I’ll explain.   On a warm, windy day in July, 2009, I had one thing on my mind.  I wanted to take pictures of Monarch butterflies that (I had heard) were stopping by Fountain Creek Regional Park on their yearly migration.   My husband Mark was preoccupied in his studio, intently working on Bach inventions he would teach his bass guitar students.

So I loaded my camera equipment in my car and headed south to the park, which was blissfully quiet on a weekday morning.  The nature trail was empty except for an occasional bull snake undulating across the path.  The creek was quiet, too, with a lone great blue heron skimming the water.  I paused often, waiting for the magical butterflies to appear, but there were no flashes of orange and black.

I was disappointed – I had been told there were butterflies, I expected butterflies, and I couldn’t find butterflies.  But I kept walking, finding a rowdy gathering of cormorants and pelicans and, finally, unexpectedly, a flight of grinning swallow fledglings.

Their eyes were bright and curious, and they crowded the mud-and-sticks nest like it was a clown car.   As I took pictures of the unruly group, their mother dove at my head, letting me know she wasn’t pleased with my presence.

I took some pictures and moved on, and I didn’t think much about swallows again until two years ago.  I had other things on my mind.  A few months after my butterfly expedition, my husband was diagnosed with cancer, and in seven months, he was gone. 

Shortly after that, a longtime friend offered me a job at her business – a veterinary clinic.

Stunned by grief, I accepted her offer. I was grateful for the diversion and the chance to figure out my new life.

The clinic job had come up unexpectedly – like the swallows in the park.   I was wandering, looking for butterflies, and happened upon something totally different.   And the clinic allowed me to establish relationships with the best kind of people - animal lovers - and their pets.  

There was something else, too. My friend is a wildlife rehabilitator, so the clinic often has wild animals - squirrels, foxes, rabbits, raccoons, doves, pigeons, mice, and an occasional fawn or elk calf – rooming in a small cabin next door.  Sick, injured or orphaned, they are brought to the clinic for medical care.

One day, a wildlife officer arrived with a cardboard box of swallows.  They were just days old, and had been clubbed to the ground by a rancher cleaning nests off his buildings.  There were dozens of the tiny birds, all beaks and fuzz.    Some died right away. The survivors were divided among several rehabilitators and the clinic ended up with a dozen.  Under meticulous care, they thrived, and several of us pitched in to help satisfy their voracious appetites.  Live meal worms were the food of choice, and they required several hand feedings a day.

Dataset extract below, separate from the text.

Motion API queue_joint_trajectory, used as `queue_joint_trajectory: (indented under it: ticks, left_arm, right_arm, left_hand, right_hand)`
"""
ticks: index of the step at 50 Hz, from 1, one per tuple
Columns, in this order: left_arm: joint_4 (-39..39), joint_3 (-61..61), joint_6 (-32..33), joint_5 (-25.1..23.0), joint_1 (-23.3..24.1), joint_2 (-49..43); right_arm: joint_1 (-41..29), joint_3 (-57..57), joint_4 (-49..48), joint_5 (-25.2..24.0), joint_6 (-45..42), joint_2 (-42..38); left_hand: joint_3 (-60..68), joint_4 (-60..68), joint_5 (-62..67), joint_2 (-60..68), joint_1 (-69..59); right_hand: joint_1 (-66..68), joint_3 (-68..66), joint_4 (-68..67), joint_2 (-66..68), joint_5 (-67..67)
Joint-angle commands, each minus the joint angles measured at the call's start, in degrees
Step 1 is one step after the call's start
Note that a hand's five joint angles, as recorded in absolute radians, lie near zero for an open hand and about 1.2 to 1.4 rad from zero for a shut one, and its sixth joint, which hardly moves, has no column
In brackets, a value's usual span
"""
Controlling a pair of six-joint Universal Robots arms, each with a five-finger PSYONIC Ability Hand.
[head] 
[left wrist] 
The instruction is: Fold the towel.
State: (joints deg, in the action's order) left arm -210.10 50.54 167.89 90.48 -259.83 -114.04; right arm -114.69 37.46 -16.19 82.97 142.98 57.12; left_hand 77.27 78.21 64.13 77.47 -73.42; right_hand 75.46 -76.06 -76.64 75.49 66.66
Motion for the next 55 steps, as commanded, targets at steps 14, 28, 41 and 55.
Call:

Soon they had feathers, and they crowded each other on a pine branch in their cage. Their bright chirping announced the beginning of each day.

Weeks later, they were flying around the cage and ready for a new home. We found a secluded pond nearby where they could feast on insects.   I was there when we opened their cage as the sun set behind the mountains one evening, and we watched as one by one, they flew away without looking back, swooping and diving with abandon.

We haven’t seen swallows at the clinic since then. Right now, there’s a flicker and a tiny red fox kit recovering from injuries.  In about a month, other springtime babies will be brought to us for our care. We never know what each day will bring.   We do know there will be sadness and happiness, heartbreak and hope.  That’s life.